Tanah gambut dengan kondisi yang ekstrim berbeda dengan habitat lain
sehingga banyak sekali mikroorganisme potensial dengan karakter fisiologis unik
yang harus diketahui dan dieksploitasi. Total populasi dan keragaman
mikroorganisme dari suatu ekosistem perlu diketahui dan dapat digunakan sebagai
salah satu indeks kesuburan (fertility index), sehingga penurunan total dan
keragaman mikroorganisme tanah dapat digunakan sebagai indikasi awal dari
gangguan yang terjadi pada kualitas ekosistem dan dapat dimanfaatkan sebagai
landasan untuk pengembangan teknologi pertanian pada tanah gambut (Murjanto,
2011).
Mukti et al (2011), telah melakukan isolasi bakteri dari tanah gambut yang
telah diolah namun isolasi terbatas pada bakteri penambat nitrogen dan bakteri
pelarut fosfat.

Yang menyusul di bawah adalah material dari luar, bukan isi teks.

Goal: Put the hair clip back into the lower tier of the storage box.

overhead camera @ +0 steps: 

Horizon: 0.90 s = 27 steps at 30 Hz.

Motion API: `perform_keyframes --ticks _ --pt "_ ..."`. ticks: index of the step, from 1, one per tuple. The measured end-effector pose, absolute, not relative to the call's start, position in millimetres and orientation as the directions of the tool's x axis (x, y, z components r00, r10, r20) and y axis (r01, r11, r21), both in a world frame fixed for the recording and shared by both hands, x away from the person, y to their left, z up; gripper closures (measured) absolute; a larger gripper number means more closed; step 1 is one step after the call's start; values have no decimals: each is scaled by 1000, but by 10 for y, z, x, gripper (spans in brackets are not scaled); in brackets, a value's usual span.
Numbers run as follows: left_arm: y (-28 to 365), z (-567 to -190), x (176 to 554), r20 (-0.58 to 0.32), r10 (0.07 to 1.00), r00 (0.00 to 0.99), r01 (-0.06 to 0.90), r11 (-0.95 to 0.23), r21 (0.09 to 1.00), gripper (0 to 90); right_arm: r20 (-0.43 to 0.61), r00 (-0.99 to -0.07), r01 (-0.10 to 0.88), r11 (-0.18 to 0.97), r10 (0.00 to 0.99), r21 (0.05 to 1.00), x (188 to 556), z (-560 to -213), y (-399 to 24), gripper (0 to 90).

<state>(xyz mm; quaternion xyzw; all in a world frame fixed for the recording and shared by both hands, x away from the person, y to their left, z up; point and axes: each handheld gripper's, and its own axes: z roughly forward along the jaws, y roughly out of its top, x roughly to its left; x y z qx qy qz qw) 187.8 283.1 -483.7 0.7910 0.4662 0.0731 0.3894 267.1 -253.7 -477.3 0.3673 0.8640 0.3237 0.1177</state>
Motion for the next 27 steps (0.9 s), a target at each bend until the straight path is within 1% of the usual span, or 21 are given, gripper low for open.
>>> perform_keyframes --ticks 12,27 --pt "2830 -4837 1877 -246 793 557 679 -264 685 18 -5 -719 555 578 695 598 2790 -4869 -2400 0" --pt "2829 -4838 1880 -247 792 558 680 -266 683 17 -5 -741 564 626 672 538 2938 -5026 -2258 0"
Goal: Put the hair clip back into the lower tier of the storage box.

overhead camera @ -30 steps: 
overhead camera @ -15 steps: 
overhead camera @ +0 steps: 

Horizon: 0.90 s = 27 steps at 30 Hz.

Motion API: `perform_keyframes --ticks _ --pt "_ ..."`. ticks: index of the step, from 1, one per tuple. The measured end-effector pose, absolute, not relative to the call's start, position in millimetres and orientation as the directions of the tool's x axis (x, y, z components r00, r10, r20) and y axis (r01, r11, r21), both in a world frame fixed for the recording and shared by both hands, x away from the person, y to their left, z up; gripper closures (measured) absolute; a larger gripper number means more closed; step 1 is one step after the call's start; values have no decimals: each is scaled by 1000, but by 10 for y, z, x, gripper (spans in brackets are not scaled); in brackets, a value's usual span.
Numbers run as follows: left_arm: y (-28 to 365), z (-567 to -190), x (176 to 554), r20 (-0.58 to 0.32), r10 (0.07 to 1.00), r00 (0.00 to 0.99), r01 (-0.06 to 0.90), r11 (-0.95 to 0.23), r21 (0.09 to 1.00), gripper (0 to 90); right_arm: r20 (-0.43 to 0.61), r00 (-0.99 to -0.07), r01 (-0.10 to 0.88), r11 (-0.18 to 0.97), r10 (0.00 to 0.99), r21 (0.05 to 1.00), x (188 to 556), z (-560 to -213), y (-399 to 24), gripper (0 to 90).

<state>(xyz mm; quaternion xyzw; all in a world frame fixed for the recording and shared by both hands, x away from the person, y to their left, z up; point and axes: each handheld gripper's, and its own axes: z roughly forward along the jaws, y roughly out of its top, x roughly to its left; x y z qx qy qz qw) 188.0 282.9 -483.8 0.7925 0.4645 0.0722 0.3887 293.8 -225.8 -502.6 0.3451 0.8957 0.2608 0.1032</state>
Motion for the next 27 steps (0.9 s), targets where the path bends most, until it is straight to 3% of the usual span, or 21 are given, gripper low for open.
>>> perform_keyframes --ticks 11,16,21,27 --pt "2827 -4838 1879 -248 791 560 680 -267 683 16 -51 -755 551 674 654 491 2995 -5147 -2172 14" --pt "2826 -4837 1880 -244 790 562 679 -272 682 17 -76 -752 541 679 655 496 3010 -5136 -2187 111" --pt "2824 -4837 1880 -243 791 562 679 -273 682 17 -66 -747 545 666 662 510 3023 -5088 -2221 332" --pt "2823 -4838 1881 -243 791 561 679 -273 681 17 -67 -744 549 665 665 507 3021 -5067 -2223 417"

Keanekaragaman mikroartropoda dari tanah gambut juga telah
ditemukan oleh Suwondo (2002). Selain mikroorganisme, makroorganisme
seperti semut sebagai indikator lingkungan juga telah diteliti oleh Yulminarti et al,

(2012). Hingga saat ini belum ada penelitian yang membandingkan kondisi

biologis gambut alami dan setelah didrainase. Dengan mengetahui kondisi
biologis gambut sebelum dan setelah pengelolaan merupakan informasi yang
sangat penting dan dibutuhkan untuk meningkatkan upaya perbaikan masalah
tanah gambut secara biologis yang ramah lingkungan. Oleh karena itu perlu
dilakukan isolasi mikroorganisme dari gambut alami dan setelah didrainase.

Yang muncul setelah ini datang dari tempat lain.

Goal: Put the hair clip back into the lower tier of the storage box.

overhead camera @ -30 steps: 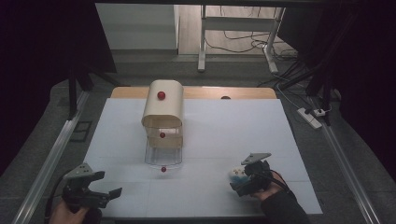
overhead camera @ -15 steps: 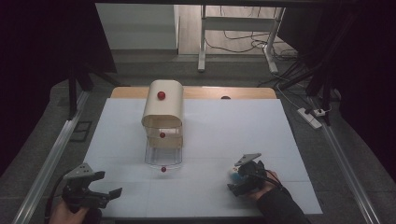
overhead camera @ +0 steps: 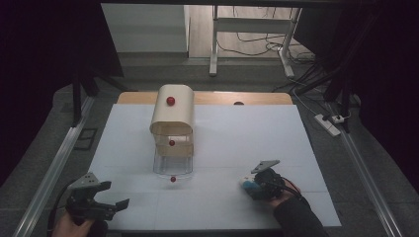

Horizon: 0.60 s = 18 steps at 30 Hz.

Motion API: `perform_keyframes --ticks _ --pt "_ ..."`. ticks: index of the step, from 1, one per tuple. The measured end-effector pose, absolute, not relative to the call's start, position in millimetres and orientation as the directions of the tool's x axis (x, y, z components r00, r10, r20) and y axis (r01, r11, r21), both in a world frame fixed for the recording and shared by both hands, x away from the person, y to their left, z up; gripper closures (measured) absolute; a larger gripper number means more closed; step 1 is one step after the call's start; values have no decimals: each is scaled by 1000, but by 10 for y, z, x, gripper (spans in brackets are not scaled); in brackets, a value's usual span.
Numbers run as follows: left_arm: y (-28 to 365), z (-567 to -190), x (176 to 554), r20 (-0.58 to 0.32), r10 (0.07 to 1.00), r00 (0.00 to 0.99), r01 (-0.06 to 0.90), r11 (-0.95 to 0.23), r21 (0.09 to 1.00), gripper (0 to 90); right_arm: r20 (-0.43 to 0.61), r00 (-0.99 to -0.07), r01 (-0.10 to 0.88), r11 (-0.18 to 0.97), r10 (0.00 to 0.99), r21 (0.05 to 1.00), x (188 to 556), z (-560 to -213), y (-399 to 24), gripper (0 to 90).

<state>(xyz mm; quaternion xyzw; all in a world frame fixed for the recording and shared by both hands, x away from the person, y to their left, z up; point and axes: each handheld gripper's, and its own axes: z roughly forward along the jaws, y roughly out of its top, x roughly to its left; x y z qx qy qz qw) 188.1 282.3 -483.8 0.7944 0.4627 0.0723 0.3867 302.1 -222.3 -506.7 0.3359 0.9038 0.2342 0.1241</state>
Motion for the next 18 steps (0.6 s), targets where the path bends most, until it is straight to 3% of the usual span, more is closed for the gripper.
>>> perform_keyframes --ticks 18 --pt "2825 -4838 1882 -246 792 559 681 -269 681 17 -11 -744 549 620 668 561 2987 -4921 -2233 433"
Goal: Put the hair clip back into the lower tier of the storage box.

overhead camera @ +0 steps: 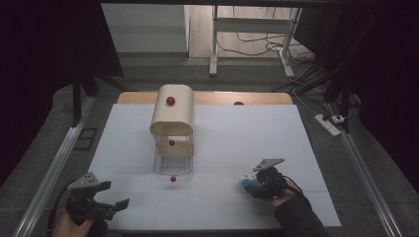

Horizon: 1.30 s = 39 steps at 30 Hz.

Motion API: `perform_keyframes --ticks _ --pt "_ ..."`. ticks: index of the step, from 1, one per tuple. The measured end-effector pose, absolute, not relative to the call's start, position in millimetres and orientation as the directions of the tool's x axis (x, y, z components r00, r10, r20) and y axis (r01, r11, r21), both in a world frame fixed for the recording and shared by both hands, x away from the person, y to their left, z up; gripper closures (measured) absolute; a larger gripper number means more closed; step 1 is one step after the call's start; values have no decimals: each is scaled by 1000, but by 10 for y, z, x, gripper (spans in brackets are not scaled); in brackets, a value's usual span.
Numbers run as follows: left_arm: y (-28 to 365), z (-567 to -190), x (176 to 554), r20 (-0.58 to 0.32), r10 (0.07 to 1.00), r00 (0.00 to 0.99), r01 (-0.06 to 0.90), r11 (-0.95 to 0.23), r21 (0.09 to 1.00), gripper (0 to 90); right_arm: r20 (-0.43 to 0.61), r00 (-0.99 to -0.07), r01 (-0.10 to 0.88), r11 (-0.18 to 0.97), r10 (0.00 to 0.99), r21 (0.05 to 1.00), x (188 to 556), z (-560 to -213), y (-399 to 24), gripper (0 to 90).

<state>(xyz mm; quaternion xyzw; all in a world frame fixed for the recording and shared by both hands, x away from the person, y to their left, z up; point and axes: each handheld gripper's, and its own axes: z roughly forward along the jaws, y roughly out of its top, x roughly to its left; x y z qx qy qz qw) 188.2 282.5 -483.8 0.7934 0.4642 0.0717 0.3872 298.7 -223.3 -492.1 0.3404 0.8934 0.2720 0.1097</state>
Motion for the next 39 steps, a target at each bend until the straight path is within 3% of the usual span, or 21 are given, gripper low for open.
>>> perform_keyframes --ticks 16,39 --pt "2823 -4841 1888 -247 795 555 685 -268 677 15 94 -782 535 587 616 608 2929 -4756 -2129 434" --pt "2822 -4841 1891 -246 796 554 687 -269 676 16 131 -822 492 575 554 654 2927 -4608 -1814 434"
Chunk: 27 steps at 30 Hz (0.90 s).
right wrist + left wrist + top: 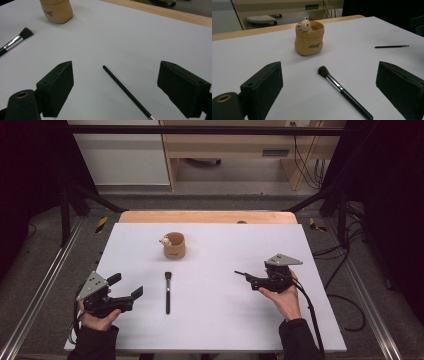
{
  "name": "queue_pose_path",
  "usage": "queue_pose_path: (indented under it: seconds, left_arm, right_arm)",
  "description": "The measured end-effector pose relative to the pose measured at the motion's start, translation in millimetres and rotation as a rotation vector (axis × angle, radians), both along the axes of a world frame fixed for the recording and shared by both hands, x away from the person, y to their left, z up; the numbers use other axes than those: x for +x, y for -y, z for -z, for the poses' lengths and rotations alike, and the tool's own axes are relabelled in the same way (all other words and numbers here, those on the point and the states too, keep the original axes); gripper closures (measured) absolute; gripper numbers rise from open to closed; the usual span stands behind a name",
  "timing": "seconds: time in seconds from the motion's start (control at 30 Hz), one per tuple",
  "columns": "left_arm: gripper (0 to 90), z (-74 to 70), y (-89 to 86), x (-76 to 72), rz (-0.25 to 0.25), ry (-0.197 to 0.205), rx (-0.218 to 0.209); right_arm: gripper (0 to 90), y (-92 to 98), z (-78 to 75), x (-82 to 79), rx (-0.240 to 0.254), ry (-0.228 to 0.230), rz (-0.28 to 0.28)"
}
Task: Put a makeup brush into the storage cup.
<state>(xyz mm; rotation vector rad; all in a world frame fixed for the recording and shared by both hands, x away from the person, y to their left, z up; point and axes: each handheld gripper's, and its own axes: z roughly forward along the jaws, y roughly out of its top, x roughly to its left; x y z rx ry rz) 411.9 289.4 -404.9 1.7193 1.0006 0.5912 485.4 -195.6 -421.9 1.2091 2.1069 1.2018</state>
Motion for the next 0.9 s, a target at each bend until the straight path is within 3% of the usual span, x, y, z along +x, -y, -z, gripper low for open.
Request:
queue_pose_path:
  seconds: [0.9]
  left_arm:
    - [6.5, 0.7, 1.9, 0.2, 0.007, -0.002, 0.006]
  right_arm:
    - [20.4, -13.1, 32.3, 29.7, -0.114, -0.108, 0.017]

Jumlah dan keragaman mikroorganisme merupakan salah satu faktor yang
perlu untuk diketahui. Dengan mengetahui total populasi dan keragamannya di
tanah gambut alami dan gambut yang telah didrainase, maka dapat diketahui
masing- masing faktor pendukung dan penghambat pada kedua kondisi lahan
gambut tersebut beserta aktivitas di dalamnya. Dengan demikian dapat dilakukan
pengembangan lanjutan untuk lahan gambut alami dan yang telah didrainase
khususnya terhadap sifat biologis yang hingga saat ini belum banyak diteliti.

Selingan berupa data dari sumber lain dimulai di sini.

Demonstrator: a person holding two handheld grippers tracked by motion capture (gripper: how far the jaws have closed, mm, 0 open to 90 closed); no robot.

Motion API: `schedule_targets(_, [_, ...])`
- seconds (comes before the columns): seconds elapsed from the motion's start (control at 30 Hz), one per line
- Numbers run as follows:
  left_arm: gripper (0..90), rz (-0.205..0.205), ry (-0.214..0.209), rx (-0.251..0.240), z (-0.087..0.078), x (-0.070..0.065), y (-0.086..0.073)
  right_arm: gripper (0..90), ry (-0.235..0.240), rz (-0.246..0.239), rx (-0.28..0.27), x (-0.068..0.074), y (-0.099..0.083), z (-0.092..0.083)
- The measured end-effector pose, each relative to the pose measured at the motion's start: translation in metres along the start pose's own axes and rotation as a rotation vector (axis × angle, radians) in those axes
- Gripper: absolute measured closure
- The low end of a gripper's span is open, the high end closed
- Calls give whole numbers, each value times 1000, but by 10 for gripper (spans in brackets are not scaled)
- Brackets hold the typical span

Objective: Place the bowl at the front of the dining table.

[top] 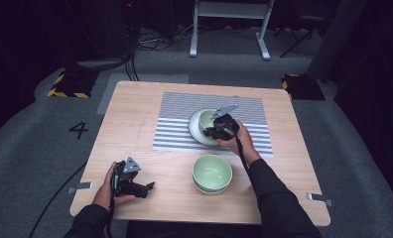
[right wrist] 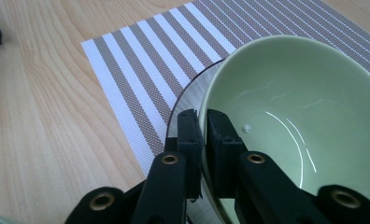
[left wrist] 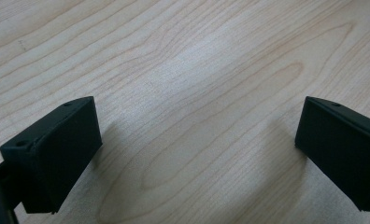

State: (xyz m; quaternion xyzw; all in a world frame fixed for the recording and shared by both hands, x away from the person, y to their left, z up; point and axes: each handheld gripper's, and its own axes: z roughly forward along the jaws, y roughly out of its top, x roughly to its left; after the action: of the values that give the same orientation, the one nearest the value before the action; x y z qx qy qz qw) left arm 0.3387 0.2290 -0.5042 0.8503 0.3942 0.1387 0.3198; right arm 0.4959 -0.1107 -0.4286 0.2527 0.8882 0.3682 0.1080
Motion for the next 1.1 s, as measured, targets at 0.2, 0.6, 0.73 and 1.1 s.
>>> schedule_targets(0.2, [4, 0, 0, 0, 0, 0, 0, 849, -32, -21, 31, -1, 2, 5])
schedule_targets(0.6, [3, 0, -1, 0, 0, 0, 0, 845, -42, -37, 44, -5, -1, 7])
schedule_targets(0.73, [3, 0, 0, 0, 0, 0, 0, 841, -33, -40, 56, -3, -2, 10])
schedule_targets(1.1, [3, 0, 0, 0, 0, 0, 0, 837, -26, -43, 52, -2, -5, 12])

Berdasarkan uraian di atas, penulis telah melakukan penelitian dengan judul
‗Populasi dan Keragaman Mikroorganisme Tanah Gambut Alami dan
Setelah Didrainase’.

1.2 Tujuan Penelitian
Penelitian ini dilakukan dengan tujuan untuk mengetahui total populasi dan

keragaman mikroorganisme di lahan gambut alami dan setelah didrainase
sehingga diketahui perubahan karakter biologis lahan gambut setelah didrainase.